* [Instructions to follow] Show every line of the data where the word "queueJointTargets" can be found.
::: Stored data
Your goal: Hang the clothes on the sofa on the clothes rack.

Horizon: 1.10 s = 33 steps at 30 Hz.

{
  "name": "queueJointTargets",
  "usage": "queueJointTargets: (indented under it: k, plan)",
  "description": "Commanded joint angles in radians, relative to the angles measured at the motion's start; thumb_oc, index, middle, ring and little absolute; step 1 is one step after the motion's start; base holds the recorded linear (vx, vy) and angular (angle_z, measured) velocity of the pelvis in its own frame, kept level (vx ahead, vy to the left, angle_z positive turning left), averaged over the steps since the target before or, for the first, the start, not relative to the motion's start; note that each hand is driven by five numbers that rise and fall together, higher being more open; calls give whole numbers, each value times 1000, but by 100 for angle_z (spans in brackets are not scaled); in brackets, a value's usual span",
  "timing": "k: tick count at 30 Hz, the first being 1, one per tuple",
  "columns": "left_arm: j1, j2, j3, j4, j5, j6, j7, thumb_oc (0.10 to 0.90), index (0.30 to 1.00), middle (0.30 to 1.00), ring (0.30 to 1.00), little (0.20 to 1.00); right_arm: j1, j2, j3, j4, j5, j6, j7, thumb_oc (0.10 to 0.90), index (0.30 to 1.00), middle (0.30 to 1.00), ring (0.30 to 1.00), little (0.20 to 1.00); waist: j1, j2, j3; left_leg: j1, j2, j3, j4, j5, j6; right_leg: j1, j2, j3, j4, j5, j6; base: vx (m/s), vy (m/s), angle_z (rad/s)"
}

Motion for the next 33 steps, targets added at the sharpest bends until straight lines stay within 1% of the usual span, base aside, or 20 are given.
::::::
* [Reply]
  "name": "queueJointTargets",
  "usage": "queueJointTargets: (indented under it: k, plan)",

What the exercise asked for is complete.